For its part, the RCA stresses that for innovative legal changes to have any credibility, they must be endorsed by a recognized living halachic luminary, a position Angel derides as a “classic statement of the authoritarianism in Orthodoxy.”

Herring also warned that establishing alternate courts can have a negative impact on the very people they are seeking to help — particularly if, in the case of so-called “chained women” whose husbands refuse them a religious bill of divorce, the woman in question goes on to remarry and bear children.

“What happens if a beit din is not a recognized beit din, without wide acceptance in the Orthodox rabbinic community?” Herring asked. “Has the new beit din helped these women or not helped these women? There is absolutely no question that they have grievously harmed these women.”

Weiss and Angel are not the first rabbis to recoil against the perceived rightward drift of Orthodoxy.
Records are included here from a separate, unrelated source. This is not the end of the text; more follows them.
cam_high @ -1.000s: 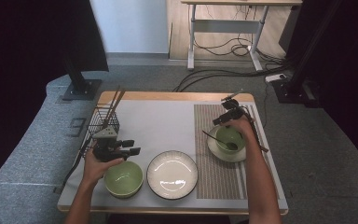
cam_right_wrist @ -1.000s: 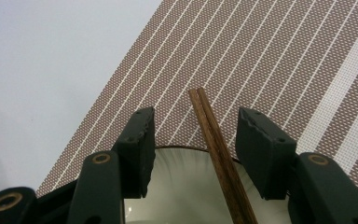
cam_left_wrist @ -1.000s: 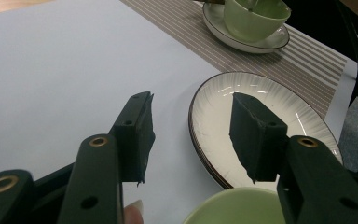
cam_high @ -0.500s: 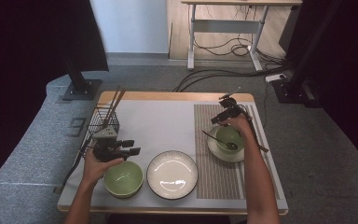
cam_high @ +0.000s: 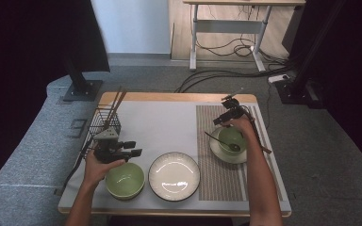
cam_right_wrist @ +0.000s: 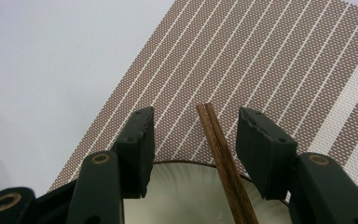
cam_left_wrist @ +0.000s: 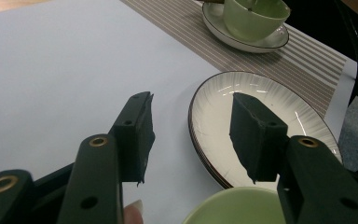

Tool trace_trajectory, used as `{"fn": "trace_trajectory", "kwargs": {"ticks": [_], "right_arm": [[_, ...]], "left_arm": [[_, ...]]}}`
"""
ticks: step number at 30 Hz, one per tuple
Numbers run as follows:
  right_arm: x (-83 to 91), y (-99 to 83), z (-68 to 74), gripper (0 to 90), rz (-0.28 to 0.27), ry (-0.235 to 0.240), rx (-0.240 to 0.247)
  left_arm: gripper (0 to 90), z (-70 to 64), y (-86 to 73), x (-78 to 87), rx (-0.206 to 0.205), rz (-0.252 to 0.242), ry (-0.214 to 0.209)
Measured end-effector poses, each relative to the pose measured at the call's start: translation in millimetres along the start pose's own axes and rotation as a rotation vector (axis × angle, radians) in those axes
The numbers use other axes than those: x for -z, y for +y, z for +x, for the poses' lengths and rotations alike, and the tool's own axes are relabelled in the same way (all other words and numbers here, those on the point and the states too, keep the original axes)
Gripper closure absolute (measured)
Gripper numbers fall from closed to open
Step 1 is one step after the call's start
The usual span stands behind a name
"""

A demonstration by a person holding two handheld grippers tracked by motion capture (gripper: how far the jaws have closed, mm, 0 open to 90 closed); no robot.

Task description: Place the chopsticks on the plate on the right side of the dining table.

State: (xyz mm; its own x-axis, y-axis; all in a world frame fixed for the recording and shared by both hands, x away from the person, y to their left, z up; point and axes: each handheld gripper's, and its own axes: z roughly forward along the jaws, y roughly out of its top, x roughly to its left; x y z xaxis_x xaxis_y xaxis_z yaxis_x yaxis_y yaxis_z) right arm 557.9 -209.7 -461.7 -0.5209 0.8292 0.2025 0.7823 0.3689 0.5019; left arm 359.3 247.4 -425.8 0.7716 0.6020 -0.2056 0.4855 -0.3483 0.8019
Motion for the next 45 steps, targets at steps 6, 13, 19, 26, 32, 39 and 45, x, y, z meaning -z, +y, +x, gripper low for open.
{"fn": "trace_trajectory", "kwargs": {"ticks": [6, 13, 19, 26, 32, 39, 45], "right_arm": [[-0.7, 1.2, -0.2, 47.0, 0.007, -0.003, -0.001], [-1.4, 4.5, 1.3, 47.0, 0.011, -0.003, 0.002], [-3.9, 5.8, 2.3, 47.0, 0.022, -0.002, 0.008], [-5.8, 5.8, 3.0, 47.1, 0.034, 0.004, 0.012], [-7.1, 5.3, 4.0, 47.1, 0.044, 0.009, 0.015], [-8.0, 5.2, 4.3, 47.1, 0.048, 0.013, 0.017], [-9.9, 4.9, 6.7, 47.3, 0.057, 0.027, 0.029]], "left_arm": [[49.3, 0.3, 0.0, 0.1, 0.0, 0.001, 0.0], [49.3, 0.9, -0.3, 1.1, 0.002, -0.002, 0.0], [49.3, 1.5, -0.5, 1.7, 0.002, -0.002, 0.001], [49.3, 1.7, -0.7, 1.6, 0.003, -0.002, 0.0], [49.3, 1.4, -0.7, 1.3, 0.003, -0.001, 0.0], [49.3, 1.4, -0.7, 1.3, 0.003, -0.001, 0.0], [49.3, 1.3, -0.7, 1.6, 0.002, -0.002, -0.002]]}}
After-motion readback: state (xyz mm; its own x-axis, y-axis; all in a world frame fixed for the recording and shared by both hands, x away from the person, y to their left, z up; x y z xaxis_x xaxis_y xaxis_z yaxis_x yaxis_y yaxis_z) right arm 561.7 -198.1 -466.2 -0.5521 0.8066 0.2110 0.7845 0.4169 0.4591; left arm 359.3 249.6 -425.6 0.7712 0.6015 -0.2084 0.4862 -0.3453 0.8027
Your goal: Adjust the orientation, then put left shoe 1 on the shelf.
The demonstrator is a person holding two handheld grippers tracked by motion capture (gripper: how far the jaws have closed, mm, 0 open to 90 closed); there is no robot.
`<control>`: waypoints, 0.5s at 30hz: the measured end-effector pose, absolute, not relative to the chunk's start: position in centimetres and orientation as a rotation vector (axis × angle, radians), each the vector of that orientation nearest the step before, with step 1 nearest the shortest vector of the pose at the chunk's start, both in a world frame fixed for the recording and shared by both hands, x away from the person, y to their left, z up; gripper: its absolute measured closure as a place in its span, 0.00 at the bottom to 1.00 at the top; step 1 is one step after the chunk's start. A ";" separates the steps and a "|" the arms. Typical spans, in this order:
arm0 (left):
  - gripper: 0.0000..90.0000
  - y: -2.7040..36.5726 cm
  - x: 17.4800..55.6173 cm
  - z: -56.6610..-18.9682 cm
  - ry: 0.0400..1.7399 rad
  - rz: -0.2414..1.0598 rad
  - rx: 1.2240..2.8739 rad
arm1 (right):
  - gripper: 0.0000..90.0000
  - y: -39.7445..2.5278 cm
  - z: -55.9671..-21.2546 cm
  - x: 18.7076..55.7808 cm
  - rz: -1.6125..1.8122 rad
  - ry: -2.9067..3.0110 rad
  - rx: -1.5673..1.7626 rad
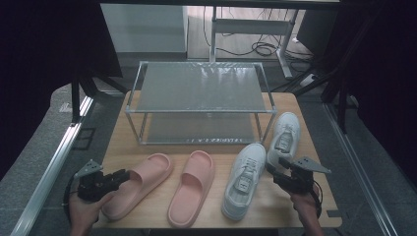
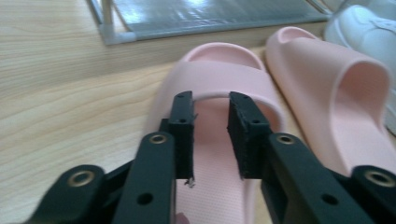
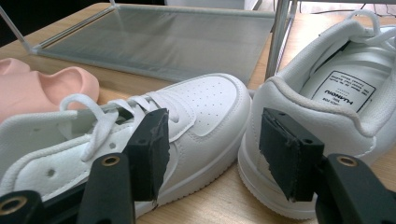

In 1997, a group of Orthodox rabbis and laypeople founded Edah, an organization to advance a liberal Orthodox view under the slogan “The Courage to be Modern and Orthodox.” The organization folded in 2006 and its director, Rabbi Saul Berman, took a position at Chovevei Torah.

Yeshiva University’s Center for the Jewish Future, established in 2005 at the initiative of President Richard Joel, also was seen by some as an attempt to balance the perceived shif of Orthodoxy and the university to the right.

More recently, a group of religious Zionist rabbis in Israel, Tzohar, faced off against the Chief Rabbinate over the use of a religious loophole allowing farmers to work their land during the sabbatical year.

“We’re not starting at the end of the process. We’re starting with a grass-roots movement,” Angel said. “And we’re going to do it slowly, methodically, and on very solid halachic grounds.

“We’re not interested in making headlines. We’re interested in doing that which is correct for the Jewish people.”